By Christoph Steitz and Tom Käckenhoff
FRANKFURT (Reuters) – German conglomerate Thyssenkrupp (DE:) said on Monday it has shortlisted two private equity consortia in the sale of its 16 billion euro ($17.3 billion) elevator division, dealing a blow to Finland’s Kone (HE:), which withdrew from the closely watched deal.
Potentially Europe’s biggest private-equity deal in 13 years, the transaction is now in its last stages and could come to a head next week when Thyssenkrupp’s supervisory board is scheduled to meet.
The cash-strapped conglomerate said it would focus on negotiations with two private equity consortia: one consisting of Blackstone (N:), Carlyle (O:) and the Canadian Pension Plan Investment Board and one led by Advent and Cinven ().
Shares in Kone plunged nearly 7% on news it had withdrawn. Thyssenkrupp’s stock dropped as much as 3%.
“The remaining bidders have submitted more concrete offers. The bids are at a high level and underline the attractiveness of the business,” Thyssenkrupp said in a statement.
Thyssenkrupp now plans to let the two consortia battle it out in a final round, hoping they will raise their bids to beyond the roughly 16 billion euros offered so far.
The elevator division is Thyssenkrupp’s most profitable business and the German group said it aimed to reach an agreement over whether to sell a majority stake or all of the unit, adding a initial public offering remained an option.
Views in Thyssenkrupp’s 20-member supervisory board had differed over whether to weed out Kone’s bid – the highest in terms of value but also the riskiest in terms of execution – people familiar with the matter said.
At more than 17 billion euros, Kone – in partnership with CVC () – had offered about 1.5 billion euros more than private equity suitors.
Labor unions, which control half of Thyssenkrupp’s supervisory board, were opposed to a deal with Kone from the get-go, fearing it would lead to substantial job cuts.

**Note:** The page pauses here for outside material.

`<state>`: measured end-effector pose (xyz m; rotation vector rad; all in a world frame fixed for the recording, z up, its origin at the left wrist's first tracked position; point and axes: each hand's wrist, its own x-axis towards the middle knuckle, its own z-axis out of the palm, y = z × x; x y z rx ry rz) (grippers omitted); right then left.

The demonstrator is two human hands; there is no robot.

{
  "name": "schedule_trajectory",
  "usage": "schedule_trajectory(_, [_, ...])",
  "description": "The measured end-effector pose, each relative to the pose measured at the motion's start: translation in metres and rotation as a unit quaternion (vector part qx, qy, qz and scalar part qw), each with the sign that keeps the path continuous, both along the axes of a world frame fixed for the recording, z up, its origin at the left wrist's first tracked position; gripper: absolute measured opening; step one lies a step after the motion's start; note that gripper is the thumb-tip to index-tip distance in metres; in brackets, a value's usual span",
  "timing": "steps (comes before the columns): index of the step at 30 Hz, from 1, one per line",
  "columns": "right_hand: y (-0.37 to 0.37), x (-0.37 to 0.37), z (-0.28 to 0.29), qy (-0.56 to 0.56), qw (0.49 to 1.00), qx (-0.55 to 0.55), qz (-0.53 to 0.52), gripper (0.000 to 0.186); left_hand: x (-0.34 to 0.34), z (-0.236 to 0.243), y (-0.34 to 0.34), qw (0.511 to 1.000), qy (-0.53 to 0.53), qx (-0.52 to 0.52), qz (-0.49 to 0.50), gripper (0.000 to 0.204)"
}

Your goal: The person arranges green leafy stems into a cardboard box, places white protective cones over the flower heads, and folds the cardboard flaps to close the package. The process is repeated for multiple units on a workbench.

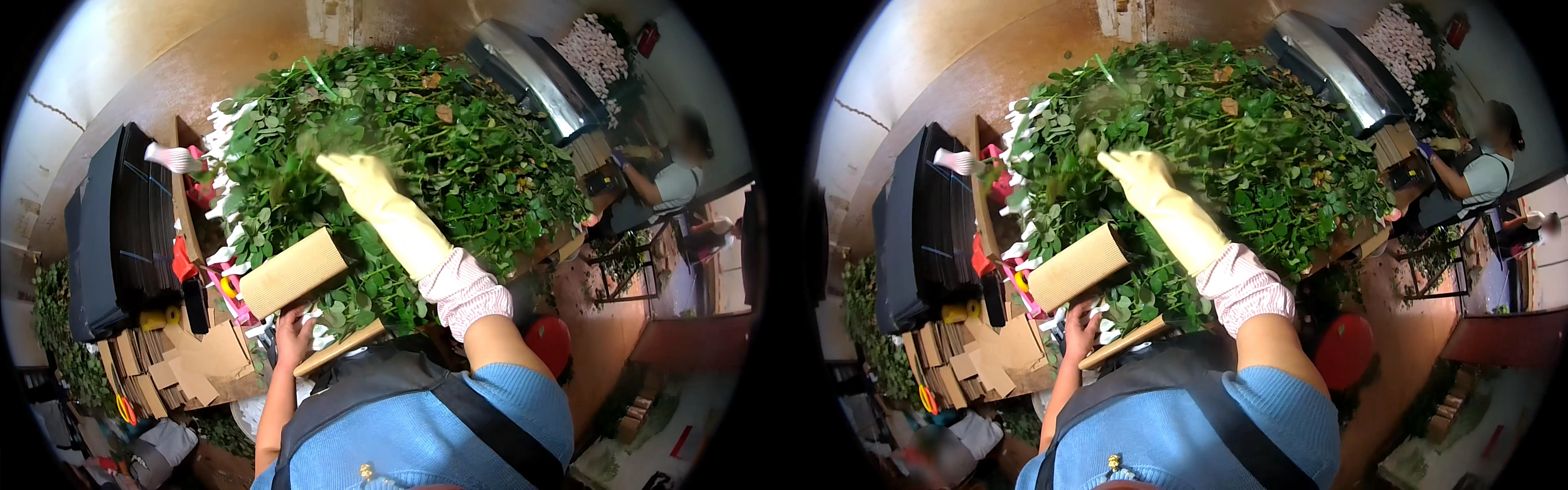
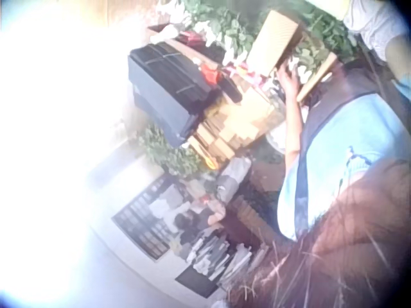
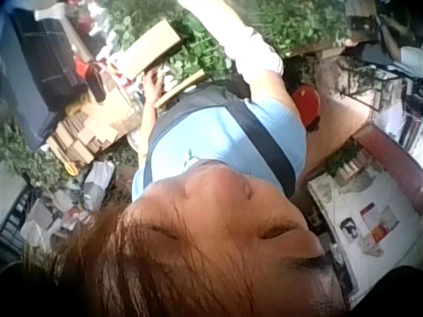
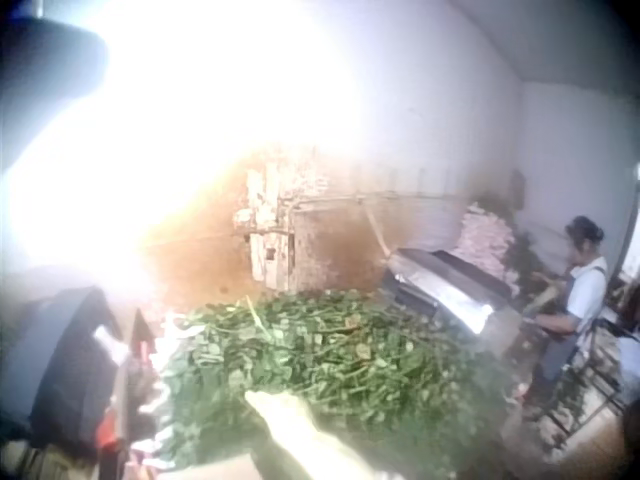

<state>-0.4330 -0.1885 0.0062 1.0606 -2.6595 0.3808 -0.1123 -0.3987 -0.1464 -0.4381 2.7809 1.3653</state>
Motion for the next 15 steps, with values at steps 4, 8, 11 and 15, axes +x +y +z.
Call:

“Kone continues to believe that a combination of its business with Thyssenkrupp Elevator Technology business would have been strategically compelling,” the Finnish company said.
“However, any acquisition Kone would pursue would need to come with terms and conditions that are in the best interest of its shareholders, employees and customers.
Cevian, Thyssenkrupp’s second-largest shareholder with an 18% stake, had been arguing in favor of a deal with Kone, two of the people said, pointing to substantial synergies.
Cevian declined to comment.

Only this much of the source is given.